Blog Post

Slack Outage of 2/22/22 – Good Morning! Here’s 16 Minutes of Stress!

Updated

Published

February 23, 2022

mins read

in this blog post

For some time now, people have understood the importance of early warning systems, whether for detecting earthquakes and tsunamis, military defense, or business and financial crises. Why should service providers, especially those delivering software as a service (SaaS,) be any different? In a world where time is money and minutes mean millions, it is vital for organizations to keep a very close eye on the supply and delivery chain of their service to their end users, both business and consumer. ‍

According to techjury, Slack has more than 10 million daily active users, of which 3 million are paying subscribers who spend an average of 9 hours logged in to Slack each day.
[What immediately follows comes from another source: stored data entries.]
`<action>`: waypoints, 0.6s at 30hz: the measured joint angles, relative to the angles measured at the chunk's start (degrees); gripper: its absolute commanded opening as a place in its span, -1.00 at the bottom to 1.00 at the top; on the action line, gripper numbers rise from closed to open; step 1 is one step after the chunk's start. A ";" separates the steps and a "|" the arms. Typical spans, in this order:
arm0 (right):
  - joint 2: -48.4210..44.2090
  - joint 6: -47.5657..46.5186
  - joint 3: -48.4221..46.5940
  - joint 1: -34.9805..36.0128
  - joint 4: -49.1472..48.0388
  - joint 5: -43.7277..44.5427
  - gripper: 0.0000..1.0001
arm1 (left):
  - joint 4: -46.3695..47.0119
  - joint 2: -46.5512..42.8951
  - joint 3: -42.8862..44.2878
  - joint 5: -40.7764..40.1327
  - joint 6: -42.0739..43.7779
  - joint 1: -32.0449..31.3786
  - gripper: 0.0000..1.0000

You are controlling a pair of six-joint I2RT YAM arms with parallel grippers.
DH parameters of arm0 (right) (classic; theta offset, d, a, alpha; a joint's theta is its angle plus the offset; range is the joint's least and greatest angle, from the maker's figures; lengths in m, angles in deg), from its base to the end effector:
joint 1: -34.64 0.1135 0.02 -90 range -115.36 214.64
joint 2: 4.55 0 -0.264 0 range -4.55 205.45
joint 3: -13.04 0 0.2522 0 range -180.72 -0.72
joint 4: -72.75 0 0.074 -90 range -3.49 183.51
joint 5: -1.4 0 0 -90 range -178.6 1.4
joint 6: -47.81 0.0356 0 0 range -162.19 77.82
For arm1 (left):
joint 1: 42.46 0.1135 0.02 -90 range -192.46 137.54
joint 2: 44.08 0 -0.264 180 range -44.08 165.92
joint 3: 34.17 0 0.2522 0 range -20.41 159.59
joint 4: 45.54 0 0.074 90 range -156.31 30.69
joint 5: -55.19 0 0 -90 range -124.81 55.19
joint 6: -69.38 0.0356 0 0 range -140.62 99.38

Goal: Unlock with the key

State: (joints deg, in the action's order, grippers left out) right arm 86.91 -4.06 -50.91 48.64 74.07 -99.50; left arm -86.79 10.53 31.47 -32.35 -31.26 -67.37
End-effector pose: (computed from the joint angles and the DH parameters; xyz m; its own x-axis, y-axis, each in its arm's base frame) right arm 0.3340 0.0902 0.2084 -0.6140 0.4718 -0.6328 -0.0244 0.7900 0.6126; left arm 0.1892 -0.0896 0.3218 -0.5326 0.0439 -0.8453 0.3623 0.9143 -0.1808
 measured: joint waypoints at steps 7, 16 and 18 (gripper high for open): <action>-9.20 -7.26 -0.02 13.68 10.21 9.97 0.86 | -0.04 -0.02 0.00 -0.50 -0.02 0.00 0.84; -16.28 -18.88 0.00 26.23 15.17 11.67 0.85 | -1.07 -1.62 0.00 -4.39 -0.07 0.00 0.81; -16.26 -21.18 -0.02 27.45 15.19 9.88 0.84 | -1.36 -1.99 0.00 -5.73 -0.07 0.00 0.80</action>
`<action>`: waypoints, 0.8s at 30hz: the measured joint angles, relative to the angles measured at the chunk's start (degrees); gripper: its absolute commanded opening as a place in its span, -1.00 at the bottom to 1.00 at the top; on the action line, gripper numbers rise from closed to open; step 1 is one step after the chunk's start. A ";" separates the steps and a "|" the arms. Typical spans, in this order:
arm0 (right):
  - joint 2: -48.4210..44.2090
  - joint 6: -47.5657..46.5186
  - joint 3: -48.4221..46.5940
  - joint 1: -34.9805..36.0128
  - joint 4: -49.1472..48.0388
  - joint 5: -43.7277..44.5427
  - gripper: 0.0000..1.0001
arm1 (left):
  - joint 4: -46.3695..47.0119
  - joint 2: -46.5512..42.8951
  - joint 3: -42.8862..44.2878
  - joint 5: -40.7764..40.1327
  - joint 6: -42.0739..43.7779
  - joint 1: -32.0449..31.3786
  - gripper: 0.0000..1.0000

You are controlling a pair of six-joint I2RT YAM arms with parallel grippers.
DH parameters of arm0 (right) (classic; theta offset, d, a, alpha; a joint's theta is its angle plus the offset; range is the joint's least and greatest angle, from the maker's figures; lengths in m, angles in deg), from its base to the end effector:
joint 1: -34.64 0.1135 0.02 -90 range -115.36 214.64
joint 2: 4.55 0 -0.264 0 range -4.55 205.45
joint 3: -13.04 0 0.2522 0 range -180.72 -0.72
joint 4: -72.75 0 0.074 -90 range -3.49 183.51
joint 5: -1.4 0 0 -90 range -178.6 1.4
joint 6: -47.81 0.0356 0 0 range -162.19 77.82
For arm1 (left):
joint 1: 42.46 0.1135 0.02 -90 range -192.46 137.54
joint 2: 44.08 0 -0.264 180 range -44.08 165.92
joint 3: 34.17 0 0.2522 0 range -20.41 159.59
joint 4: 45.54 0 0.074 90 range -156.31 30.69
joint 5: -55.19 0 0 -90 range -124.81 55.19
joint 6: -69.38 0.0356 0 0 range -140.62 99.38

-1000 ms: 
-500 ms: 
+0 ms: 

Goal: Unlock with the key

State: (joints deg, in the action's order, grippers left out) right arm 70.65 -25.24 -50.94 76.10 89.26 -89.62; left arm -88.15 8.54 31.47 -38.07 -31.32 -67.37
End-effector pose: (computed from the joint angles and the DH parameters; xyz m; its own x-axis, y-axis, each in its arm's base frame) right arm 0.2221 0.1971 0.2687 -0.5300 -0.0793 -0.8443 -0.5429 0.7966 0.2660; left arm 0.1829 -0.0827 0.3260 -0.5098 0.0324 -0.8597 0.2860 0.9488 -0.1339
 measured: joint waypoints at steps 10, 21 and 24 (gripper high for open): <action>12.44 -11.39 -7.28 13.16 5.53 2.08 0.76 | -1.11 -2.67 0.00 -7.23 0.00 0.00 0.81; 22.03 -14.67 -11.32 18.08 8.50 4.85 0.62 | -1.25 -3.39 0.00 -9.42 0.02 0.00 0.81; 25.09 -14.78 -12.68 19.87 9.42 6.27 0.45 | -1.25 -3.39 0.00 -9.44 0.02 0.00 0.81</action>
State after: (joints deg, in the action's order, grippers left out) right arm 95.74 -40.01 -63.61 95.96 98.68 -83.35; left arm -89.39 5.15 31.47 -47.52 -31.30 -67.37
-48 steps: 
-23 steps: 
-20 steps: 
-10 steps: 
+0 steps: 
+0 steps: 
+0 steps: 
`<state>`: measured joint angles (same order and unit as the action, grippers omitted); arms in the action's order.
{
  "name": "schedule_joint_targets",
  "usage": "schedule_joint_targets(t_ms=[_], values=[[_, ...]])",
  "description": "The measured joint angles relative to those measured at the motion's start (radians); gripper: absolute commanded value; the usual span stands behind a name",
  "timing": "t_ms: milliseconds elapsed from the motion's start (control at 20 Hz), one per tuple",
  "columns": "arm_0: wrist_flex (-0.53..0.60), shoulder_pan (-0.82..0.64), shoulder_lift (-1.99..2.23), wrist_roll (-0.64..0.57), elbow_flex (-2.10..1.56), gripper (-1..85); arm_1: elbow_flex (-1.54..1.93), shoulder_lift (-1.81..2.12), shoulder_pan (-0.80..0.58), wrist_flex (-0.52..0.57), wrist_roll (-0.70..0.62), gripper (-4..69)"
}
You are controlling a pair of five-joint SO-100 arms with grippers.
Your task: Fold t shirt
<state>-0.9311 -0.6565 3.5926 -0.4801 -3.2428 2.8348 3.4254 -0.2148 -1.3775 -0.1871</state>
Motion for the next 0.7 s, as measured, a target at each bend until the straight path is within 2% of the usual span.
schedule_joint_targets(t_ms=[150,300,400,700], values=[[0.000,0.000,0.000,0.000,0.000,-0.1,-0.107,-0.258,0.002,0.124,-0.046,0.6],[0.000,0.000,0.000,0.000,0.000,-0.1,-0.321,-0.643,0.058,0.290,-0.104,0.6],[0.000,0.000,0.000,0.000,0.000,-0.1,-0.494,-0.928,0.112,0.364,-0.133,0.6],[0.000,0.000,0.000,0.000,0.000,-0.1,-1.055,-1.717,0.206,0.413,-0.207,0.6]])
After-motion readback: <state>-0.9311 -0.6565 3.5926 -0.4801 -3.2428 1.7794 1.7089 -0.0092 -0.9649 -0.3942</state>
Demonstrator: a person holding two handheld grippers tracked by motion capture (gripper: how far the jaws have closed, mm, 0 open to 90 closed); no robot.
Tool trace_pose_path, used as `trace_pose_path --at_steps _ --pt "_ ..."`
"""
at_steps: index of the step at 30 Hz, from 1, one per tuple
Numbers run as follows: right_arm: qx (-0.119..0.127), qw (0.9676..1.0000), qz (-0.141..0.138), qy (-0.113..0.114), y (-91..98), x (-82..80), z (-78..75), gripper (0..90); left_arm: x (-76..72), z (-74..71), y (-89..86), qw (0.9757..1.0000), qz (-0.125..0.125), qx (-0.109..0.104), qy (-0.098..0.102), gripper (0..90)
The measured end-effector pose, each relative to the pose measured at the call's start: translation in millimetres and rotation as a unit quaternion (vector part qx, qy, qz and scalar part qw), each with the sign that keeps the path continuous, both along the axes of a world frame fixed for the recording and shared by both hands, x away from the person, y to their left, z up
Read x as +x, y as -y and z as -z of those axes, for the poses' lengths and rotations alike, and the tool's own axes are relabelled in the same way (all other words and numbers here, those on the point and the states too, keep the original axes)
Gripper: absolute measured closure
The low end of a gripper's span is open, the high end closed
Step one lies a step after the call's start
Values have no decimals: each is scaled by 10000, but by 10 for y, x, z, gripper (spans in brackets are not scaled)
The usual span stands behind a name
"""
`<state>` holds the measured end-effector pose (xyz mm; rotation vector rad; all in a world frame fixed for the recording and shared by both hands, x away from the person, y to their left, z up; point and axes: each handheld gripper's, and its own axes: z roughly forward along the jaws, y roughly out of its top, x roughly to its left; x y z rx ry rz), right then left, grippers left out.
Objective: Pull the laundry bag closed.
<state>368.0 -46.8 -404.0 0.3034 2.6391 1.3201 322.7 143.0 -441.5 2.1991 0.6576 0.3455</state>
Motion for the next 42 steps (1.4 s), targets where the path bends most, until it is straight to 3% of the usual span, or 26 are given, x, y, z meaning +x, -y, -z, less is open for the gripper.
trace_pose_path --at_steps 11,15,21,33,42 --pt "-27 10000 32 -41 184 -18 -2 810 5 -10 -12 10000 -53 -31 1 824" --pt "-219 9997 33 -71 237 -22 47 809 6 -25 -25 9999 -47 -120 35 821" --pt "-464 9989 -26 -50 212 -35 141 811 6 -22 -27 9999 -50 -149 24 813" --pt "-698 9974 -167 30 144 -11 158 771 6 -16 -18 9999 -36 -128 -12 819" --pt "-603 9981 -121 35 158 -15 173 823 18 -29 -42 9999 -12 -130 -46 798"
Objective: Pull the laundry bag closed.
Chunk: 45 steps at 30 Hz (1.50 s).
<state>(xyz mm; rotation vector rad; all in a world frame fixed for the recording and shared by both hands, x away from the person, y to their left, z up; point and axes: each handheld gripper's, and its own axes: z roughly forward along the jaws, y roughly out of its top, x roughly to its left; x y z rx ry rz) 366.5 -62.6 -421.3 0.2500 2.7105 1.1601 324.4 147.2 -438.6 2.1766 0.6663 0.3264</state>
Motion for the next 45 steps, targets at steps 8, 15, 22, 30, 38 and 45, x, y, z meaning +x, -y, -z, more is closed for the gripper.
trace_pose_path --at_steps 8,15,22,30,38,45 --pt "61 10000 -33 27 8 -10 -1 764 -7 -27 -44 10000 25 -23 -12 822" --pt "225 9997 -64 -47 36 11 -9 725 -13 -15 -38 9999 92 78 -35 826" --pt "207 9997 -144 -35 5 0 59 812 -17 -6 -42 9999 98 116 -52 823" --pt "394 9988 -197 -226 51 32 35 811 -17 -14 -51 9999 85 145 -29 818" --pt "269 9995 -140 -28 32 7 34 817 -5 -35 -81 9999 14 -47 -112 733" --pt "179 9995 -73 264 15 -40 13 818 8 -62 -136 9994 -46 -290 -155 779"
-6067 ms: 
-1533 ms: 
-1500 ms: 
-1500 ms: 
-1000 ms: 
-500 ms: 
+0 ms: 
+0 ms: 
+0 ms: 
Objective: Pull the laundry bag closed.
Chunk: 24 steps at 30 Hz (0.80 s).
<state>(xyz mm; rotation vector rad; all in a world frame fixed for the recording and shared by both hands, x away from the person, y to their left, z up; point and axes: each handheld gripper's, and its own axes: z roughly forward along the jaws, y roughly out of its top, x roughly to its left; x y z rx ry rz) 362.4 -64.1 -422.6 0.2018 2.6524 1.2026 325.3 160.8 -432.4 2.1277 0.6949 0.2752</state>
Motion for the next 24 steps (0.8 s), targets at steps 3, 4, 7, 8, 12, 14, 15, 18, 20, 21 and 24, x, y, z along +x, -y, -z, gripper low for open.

So yes, it is important for Slack to fully understand how their service is performing and what their users are experiencing. However, if you’re one of the 600,000 companies worldwide that relies on Slack to keep communication flowing throughout the enterprise, it’s critical for you to have your finger on that pulse as well. As a customer, the only thing worse than having a productivity application go down is wasting even more time thinking it might be you and trying to fix something you can’t.

This is not without precedent. In 2019, according to TechTarget, Slack watered down its cloud service level agreement (SLA) after outages forced the vendor to issue $8.2 million in credits in a single quarter. “Compounding the financial impact of the downtime was an exceptionally generous credit payout multiplier in our contracts dating from when we were a very young company,” Slack’s finance chief, Allen Shim, told analysts on a conference call at the time. “We’ve adjusted those terms to be more in line with industry standards, while still remaining very customer friendly.” So, while subsequent outages should not have quite the same bottom-line impact, the intangible effects of issues such as damage to the brand, resolution efforts, loss of productivity, and vulnerability to competition remain and are harder to quantify.

Now, looking at it from a customer’s perspective: When the service started having trouble yesterday around 9 AM ET, there was no indication of an issue by Slack. However, if you were a user of Catchpoint, you wouldn’t need one, as you would have been alerted to it right away (see below).

A chart showing failed tests for slack — Failures for Slack tests from Feb 22, 2022 starting at 09:09:48 ET (Catchpoint)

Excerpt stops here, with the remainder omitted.